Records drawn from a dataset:
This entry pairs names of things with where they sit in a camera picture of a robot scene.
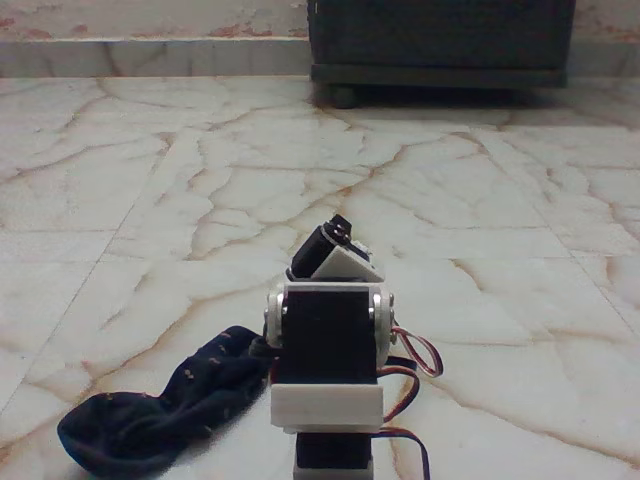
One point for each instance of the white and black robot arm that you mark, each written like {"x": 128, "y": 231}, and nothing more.
{"x": 325, "y": 340}

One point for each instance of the dark wooden cabinet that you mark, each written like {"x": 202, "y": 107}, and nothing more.
{"x": 440, "y": 35}

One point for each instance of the dark navy dotted sock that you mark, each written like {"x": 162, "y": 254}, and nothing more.
{"x": 150, "y": 420}

What is needed – All lines from the line containing "One point for each instance of the dark wooden" through the last line of the data are to be repeated exactly; no other line belongs in the answer.

Your solution –
One point for each instance of the dark wooden cabinet that you mark, each written like {"x": 202, "y": 107}, and nothing more.
{"x": 440, "y": 35}

One point for each instance of the dark navy dotted sock that you mark, each written like {"x": 162, "y": 254}, and nothing more.
{"x": 150, "y": 420}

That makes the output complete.